Su marido era rico… Fortuna antigua…, posición social…, esa clase de cosas. Lo último que ella quería era ser identificada con lo que, por decirlo de alguna manera, era un almacén gigante de ferretería.

—Bien, ya entiendo —dijo Drake.

—Debo admitir que la familia parecía estar en armonía total —continuó Brant—. Yo me encontré con los hijos alguna vez que otra, juntos y por separado, y parecían jóvenes agradables, que se llevaban muy bien, y por supuesto, muy apegados a su padre. Entre una cosa y otra llegó un momento en el que a ellos les pareció apropiado invitarme a las fiestas que se organizaron para celebrar el octogésimo cumpleaños del anciano.

Y, en aquella ocasión, fue cuando Hunzinger tuvo el ataque de corazón que le llevó a la muerte. No era del todo inesperado.
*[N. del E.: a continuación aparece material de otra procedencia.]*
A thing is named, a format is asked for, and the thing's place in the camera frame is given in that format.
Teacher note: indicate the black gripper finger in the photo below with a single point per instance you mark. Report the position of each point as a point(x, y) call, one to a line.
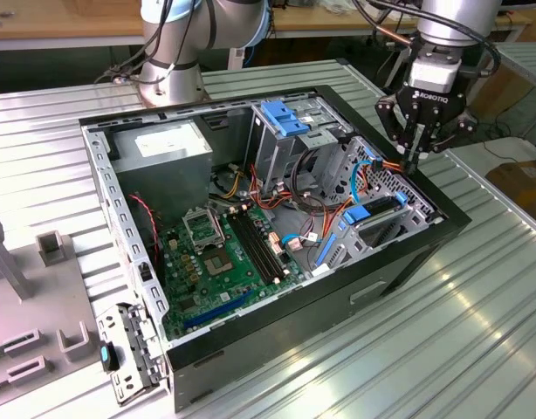
point(394, 120)
point(451, 133)

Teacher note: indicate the hard disk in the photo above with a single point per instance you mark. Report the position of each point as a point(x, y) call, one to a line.
point(357, 214)

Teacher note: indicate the perforated metal disk bay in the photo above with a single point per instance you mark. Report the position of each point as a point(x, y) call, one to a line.
point(416, 205)

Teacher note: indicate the cardboard boxes under table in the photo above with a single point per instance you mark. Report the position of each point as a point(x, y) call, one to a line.
point(508, 87)

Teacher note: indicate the brown cardboard box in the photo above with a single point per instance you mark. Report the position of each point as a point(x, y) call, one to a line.
point(523, 183)

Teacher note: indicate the metal slat side table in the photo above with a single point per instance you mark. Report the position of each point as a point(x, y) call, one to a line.
point(525, 61)

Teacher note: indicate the blue plastic drive latch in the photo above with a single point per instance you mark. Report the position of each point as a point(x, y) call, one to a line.
point(287, 120)

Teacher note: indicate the metal optical drive cage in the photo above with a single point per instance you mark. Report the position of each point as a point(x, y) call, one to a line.
point(274, 153)

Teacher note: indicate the black RAM slot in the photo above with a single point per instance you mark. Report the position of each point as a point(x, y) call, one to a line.
point(252, 249)
point(264, 244)

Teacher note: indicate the black open PC case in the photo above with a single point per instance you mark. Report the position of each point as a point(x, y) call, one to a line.
point(320, 314)

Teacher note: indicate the CPU socket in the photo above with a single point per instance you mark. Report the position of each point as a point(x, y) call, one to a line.
point(217, 263)

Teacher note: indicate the green motherboard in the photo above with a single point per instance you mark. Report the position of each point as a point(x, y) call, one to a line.
point(233, 288)

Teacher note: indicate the grey power supply unit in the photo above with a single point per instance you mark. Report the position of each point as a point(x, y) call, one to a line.
point(163, 179)

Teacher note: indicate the blue expansion slot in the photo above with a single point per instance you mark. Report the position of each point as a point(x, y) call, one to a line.
point(217, 311)

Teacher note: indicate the wooden desk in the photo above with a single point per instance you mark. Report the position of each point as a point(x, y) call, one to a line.
point(54, 24)

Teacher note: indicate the blue and black clip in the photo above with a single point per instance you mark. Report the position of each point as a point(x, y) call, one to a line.
point(105, 355)

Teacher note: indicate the grey parts rack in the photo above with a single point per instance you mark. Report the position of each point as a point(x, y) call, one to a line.
point(36, 301)

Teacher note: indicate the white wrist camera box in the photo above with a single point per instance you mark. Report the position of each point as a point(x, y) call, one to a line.
point(434, 74)

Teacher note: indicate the black chassis switch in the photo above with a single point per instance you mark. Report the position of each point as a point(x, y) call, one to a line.
point(143, 271)

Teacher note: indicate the metal expansion bracket latch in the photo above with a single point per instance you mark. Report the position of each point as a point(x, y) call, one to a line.
point(132, 349)

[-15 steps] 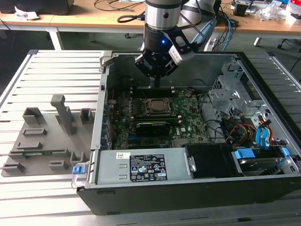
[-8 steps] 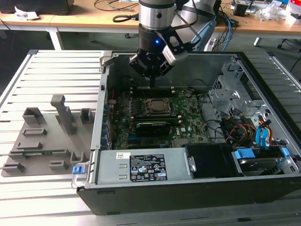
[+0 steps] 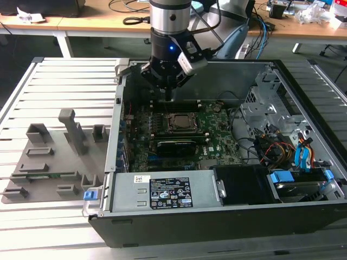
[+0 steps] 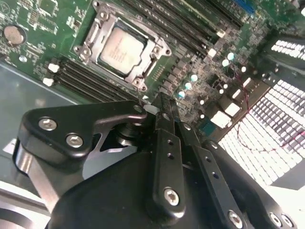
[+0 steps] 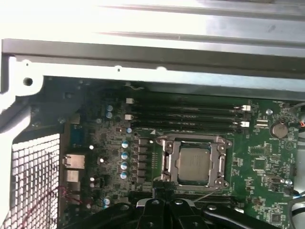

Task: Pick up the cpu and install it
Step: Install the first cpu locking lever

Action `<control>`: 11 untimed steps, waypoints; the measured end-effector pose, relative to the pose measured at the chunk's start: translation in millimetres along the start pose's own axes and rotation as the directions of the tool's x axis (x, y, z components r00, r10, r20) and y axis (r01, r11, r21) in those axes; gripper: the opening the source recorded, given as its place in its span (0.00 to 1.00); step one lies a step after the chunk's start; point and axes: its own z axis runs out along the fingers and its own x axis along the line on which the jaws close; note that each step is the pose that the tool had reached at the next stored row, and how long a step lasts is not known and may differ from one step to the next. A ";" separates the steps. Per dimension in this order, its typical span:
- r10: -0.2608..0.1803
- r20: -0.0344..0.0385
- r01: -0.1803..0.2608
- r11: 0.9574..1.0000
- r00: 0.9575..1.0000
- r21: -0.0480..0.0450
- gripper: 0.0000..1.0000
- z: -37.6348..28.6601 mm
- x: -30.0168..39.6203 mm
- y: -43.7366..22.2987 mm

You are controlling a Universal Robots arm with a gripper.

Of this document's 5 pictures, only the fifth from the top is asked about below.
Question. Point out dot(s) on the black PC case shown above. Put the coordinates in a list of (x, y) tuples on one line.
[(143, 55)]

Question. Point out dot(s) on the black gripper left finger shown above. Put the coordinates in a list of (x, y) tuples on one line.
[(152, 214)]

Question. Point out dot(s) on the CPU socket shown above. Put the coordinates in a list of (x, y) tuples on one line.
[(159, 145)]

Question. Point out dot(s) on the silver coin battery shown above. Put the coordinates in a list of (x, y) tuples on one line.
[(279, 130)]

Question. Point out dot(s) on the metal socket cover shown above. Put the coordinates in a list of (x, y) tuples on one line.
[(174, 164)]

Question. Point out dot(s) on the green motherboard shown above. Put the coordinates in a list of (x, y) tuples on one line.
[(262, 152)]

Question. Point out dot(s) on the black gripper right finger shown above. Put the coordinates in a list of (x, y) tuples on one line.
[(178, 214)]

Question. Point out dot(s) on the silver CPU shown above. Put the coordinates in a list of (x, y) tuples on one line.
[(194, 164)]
Estuvo enfermo del corazón durante años; pero fue una desgracia total para él que sucediera en su cumpleaños. La fiesta se interrumpió, como es lógico, lo colocaron suavemente sobre el sofá más cercano y se llamó a los médicos. Hubo una especie de silencioso pandemónium. La confusión fue suficiente para que yo pudiera quedarme. Puede parecer macabro, pero imaginé que tenía un trabajo que hacer. Él todavía no había designado a ningún hijo para ser el jefe de la empresa.
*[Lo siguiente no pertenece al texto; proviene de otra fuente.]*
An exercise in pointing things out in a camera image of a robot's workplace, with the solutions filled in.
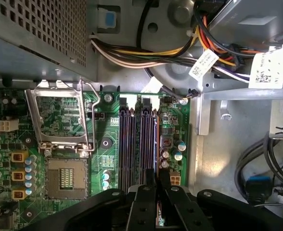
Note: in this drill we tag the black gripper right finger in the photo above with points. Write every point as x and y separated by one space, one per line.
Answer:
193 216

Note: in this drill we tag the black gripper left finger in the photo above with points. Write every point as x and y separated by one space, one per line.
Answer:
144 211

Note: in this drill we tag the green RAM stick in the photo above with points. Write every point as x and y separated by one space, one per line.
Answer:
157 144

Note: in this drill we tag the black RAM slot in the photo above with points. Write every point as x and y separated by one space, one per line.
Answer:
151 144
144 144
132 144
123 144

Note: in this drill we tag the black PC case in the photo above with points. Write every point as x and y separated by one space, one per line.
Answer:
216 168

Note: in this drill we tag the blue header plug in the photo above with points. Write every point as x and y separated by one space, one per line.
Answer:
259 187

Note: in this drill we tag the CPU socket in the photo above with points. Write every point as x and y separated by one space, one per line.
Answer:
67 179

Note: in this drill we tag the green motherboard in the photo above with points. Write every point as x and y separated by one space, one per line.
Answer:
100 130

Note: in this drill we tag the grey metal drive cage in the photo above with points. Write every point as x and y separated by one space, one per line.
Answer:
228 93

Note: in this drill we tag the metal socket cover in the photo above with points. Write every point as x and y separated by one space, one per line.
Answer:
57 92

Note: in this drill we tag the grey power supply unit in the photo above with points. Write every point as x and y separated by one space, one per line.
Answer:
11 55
Era demasiado tarde para hacer nada por escrito; pero, si él dijera cualquier cosa, podía tener alguna fuerza. Supongo que los hijos no sabían lo que yo tenía en la mente. Estaban allí, claro. Su madre, medio presa de un shock, había sido llevada a otra parte. Nadie parecía darse cuenta de que yo estaba presente. Me incliné, me acerqué al oído del anciano y le pregunté: ¿Cuál de sus hijos tiene que ser el jefe de la empresa, Mr. Hunzinger? Era demasiado tarde. Sus ojos estaban cerrados, su respiración se había convertido en un estertor. Me pregunté si me habría oído. Un médico se aproximó. Supe que me detendría, así que lo intenté de nuevo rápidamente. Esta vez las pestañas del moribundo parpadearon y sus labios hicieron un movimiento como si intentara hablar. Sin embargo, solamente salía un sonido. Parecía ser la palabra
to
(a). No oí nada más. Él duró una hora más; pero no dijo ninguna otra palabra y murió, sin recobrar la conciencia, en el sofá en que había sido colocado… Y eso fue todo.